Indeed, all of the hospitals and agencies that were autonomous before last week's reorganization will now answer to an executive director instead of a president/CEO, including the B.C. Cancer Agency, the B.C. Transplant Society and Children's and Women's Health Centre of B.C.

Powell said it is still too early to say how much money will be saved by "repositioning" health executives.

"The system doesn't need multiple presidents. We need to reorganize and rationalize the structure," he said in an interview.

Suski joined Riverview in the fall of 2000, just months before the provincial government of the day launched an external review of the increased number of ECTs performed on geriatric patients.

Some questioned if the increase was tied to a financial incentive on the part of doctors to do ECT. The final report never offered a conclusion on why the ECT treatments had increased since 1997, when doctors were allowed to charge the Medical Services Plan for each ECT performed.

Psychiatrists who do ECT get about $64 for each procedure and the anesthesiologist gets the same amount.

Dr.

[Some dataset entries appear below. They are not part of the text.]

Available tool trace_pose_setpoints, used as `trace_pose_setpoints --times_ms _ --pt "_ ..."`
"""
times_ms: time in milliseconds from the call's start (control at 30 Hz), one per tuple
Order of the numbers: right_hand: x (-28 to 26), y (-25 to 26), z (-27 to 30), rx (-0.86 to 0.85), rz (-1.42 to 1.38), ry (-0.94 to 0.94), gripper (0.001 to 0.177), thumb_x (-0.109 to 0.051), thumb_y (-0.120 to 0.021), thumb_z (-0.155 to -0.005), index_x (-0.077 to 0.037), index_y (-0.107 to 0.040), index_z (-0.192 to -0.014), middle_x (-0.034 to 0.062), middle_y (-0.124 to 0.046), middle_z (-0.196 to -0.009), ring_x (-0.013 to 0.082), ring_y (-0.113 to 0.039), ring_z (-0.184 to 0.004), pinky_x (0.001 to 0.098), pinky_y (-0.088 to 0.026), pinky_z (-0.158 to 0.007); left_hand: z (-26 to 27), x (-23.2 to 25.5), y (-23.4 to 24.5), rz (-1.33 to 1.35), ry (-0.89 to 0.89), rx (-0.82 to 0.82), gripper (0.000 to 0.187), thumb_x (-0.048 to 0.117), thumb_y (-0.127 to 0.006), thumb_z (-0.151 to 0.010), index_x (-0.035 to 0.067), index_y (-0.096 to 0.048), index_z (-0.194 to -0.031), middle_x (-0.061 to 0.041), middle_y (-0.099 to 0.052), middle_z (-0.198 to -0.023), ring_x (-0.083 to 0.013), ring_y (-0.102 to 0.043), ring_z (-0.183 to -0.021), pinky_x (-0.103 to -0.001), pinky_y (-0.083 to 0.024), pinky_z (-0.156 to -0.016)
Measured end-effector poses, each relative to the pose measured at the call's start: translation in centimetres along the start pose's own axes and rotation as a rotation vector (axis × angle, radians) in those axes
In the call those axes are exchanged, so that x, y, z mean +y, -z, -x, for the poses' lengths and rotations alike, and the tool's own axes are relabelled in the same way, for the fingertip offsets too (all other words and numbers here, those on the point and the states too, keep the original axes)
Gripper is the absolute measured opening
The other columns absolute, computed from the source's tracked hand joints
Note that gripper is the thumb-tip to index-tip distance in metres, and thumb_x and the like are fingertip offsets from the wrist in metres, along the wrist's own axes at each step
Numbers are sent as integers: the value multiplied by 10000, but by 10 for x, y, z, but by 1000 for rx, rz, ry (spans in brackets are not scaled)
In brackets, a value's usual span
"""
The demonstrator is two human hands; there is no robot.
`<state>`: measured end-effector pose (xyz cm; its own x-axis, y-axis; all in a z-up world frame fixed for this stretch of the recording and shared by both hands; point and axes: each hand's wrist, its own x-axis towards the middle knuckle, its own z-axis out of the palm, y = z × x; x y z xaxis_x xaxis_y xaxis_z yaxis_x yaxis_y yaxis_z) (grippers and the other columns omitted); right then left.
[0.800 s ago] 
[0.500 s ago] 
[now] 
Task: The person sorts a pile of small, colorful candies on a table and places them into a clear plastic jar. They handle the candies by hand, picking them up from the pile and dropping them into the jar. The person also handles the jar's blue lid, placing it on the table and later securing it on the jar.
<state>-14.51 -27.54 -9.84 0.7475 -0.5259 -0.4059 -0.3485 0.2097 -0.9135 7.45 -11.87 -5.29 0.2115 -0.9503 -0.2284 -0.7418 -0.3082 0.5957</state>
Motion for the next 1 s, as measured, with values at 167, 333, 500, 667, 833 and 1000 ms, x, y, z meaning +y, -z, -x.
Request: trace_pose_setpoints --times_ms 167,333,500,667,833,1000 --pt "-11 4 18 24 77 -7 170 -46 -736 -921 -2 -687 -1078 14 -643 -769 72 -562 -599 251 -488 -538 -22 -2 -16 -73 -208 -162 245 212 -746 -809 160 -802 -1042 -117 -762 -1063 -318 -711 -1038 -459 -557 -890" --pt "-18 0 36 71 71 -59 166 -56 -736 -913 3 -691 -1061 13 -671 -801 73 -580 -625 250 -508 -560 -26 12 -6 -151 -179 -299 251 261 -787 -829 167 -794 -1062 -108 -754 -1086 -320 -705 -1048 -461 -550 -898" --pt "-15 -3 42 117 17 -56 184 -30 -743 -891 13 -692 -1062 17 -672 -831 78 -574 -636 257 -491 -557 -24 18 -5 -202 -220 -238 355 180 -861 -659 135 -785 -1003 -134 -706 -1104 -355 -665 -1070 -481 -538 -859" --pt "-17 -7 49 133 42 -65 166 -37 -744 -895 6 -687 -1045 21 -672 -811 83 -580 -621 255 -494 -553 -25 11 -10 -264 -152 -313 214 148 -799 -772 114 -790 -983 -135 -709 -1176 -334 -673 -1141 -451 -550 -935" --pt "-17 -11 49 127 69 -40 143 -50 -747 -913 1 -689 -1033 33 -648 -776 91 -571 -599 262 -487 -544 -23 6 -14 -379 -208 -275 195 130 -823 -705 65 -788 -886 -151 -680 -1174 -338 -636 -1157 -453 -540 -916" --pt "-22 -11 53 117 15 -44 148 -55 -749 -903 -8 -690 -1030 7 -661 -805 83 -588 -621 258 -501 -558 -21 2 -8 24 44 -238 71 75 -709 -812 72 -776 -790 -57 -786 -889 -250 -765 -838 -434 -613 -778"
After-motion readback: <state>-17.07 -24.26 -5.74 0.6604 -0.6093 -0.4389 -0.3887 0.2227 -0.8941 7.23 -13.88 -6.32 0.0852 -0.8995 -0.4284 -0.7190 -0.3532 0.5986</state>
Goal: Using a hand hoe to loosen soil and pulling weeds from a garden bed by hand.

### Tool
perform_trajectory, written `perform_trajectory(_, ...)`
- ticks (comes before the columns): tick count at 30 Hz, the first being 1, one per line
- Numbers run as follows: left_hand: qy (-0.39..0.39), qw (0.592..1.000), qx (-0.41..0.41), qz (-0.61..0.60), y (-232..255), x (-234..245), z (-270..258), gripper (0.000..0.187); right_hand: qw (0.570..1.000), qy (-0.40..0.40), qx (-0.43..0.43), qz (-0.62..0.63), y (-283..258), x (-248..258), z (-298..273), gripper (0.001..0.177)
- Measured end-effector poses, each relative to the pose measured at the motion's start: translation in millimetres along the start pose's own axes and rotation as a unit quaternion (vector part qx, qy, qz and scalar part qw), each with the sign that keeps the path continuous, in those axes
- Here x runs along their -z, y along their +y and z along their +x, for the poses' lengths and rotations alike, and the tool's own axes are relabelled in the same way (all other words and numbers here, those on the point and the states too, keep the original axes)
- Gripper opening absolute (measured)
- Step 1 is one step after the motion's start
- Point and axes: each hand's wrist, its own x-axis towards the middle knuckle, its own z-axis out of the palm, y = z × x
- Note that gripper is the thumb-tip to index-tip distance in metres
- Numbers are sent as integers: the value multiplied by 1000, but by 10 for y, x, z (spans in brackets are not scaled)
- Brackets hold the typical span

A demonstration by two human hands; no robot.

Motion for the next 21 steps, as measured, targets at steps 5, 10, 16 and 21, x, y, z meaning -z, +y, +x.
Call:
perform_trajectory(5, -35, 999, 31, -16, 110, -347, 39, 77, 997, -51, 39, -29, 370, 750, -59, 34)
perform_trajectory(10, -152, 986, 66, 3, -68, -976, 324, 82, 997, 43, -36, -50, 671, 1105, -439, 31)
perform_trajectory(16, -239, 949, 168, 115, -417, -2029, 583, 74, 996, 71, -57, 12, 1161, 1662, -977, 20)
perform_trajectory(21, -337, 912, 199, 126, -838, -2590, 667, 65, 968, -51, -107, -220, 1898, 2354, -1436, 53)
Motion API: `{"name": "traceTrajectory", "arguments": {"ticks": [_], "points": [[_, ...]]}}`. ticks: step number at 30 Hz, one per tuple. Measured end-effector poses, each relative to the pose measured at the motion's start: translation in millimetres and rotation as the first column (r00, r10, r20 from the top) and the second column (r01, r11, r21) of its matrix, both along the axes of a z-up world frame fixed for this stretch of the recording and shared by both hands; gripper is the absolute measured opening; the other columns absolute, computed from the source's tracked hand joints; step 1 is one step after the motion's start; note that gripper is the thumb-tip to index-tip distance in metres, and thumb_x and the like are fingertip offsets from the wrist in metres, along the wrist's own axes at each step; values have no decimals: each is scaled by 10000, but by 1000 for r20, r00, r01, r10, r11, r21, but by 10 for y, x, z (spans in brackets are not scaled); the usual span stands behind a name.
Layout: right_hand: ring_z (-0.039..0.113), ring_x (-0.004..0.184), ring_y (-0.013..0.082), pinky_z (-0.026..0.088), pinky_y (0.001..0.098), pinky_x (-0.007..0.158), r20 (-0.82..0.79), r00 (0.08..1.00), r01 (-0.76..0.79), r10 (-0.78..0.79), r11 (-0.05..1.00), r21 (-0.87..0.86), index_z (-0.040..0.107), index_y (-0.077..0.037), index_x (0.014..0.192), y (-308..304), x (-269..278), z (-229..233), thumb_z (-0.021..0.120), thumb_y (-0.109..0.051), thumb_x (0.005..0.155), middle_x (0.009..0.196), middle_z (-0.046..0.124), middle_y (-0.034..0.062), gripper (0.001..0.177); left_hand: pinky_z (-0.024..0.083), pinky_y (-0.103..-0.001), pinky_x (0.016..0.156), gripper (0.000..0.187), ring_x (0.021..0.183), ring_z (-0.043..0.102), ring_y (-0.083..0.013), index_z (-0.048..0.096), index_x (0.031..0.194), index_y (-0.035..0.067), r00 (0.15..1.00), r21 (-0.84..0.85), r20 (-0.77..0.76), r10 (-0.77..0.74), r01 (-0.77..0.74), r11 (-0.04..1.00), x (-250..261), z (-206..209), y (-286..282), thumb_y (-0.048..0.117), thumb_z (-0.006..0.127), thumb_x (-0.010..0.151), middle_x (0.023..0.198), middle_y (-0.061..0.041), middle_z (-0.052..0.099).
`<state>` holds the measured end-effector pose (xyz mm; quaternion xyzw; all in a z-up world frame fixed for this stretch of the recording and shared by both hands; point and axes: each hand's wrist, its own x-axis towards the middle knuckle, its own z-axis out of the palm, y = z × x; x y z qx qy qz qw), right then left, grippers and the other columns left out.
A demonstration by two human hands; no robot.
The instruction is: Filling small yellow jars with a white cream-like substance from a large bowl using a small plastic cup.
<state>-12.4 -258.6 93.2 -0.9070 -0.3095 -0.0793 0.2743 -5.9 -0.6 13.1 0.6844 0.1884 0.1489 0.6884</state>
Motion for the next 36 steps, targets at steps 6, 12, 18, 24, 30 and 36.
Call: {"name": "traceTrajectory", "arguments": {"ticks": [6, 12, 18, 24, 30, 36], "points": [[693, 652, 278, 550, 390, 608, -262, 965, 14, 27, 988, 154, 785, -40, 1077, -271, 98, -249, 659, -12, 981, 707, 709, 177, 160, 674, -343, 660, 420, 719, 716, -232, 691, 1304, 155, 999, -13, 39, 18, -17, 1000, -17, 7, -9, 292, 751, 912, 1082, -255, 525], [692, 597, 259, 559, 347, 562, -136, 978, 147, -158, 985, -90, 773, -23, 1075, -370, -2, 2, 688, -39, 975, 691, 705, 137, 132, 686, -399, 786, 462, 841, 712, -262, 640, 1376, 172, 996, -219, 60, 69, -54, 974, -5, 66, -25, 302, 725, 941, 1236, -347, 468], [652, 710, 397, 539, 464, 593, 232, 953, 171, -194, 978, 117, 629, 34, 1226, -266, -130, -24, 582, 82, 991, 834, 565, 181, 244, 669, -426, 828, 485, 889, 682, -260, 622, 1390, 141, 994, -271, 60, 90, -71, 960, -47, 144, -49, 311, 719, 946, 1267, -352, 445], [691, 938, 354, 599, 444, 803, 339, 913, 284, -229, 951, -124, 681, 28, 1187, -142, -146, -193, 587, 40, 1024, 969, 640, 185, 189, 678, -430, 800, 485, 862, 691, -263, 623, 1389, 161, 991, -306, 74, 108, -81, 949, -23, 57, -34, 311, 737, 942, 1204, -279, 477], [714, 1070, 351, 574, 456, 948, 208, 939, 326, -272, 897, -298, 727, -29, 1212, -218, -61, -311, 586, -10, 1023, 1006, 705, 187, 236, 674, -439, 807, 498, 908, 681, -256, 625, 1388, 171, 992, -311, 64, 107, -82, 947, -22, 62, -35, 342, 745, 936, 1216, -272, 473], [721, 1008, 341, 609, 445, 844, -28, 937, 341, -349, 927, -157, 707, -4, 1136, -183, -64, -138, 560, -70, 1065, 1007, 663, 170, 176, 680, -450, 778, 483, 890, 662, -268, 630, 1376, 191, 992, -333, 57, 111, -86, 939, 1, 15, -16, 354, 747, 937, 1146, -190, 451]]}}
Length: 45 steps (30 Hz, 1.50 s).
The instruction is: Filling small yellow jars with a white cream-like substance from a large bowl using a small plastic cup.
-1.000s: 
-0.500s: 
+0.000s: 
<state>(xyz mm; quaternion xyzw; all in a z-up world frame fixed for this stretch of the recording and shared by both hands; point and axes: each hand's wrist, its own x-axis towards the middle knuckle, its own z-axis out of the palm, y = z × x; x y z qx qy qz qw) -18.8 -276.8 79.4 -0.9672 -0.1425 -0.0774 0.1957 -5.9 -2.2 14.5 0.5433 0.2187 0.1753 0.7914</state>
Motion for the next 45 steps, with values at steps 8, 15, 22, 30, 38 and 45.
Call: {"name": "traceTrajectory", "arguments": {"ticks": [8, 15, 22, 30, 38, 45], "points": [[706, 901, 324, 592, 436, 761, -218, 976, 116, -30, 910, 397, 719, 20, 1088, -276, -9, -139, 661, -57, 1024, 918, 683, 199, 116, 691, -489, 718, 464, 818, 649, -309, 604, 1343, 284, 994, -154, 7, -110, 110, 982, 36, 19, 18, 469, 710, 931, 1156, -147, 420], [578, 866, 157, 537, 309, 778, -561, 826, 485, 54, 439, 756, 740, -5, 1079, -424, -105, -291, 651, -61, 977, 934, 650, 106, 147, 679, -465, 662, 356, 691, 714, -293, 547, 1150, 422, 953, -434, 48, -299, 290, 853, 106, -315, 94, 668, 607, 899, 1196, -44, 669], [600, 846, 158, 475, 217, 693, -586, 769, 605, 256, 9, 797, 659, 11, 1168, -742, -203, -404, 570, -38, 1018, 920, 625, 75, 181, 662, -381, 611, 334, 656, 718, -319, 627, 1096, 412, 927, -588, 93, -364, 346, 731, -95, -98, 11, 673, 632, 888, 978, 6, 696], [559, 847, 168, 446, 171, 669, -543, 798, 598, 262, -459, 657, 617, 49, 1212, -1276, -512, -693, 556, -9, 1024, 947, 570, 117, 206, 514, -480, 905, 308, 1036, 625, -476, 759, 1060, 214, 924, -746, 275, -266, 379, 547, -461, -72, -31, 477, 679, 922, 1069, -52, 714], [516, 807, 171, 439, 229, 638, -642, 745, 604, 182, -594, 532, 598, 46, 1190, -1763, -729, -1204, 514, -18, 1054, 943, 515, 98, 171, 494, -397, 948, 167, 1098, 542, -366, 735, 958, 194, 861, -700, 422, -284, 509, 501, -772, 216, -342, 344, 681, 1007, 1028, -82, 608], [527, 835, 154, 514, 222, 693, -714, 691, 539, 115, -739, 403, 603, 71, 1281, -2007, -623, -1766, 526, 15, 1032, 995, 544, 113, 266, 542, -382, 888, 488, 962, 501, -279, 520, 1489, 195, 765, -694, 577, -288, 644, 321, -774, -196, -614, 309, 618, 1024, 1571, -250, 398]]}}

Jaime Paredes, the psychiatrist who alerted The Vancouver Sun to the ever-increasing volumes of ECT on geriatric patients, lost his job at Riverview over his whistleblowing role.

He had worked there for 15 years.

Cranston, who was only recently appointed to head the PHSA, said she was not familiar with the external review report, which recommended several changes to Riverview's ECT program, including improvement of its database.

In the years since Riverview's program was scrutinized, fewer ECT procedures have been done province-wide.

In 1999, there were 10,028; in 2000, there were 9,331 and in 2001, MSP paid for 8,540 ECT procedures. Riverview Hospital has declined to say how many procedures it has done recently.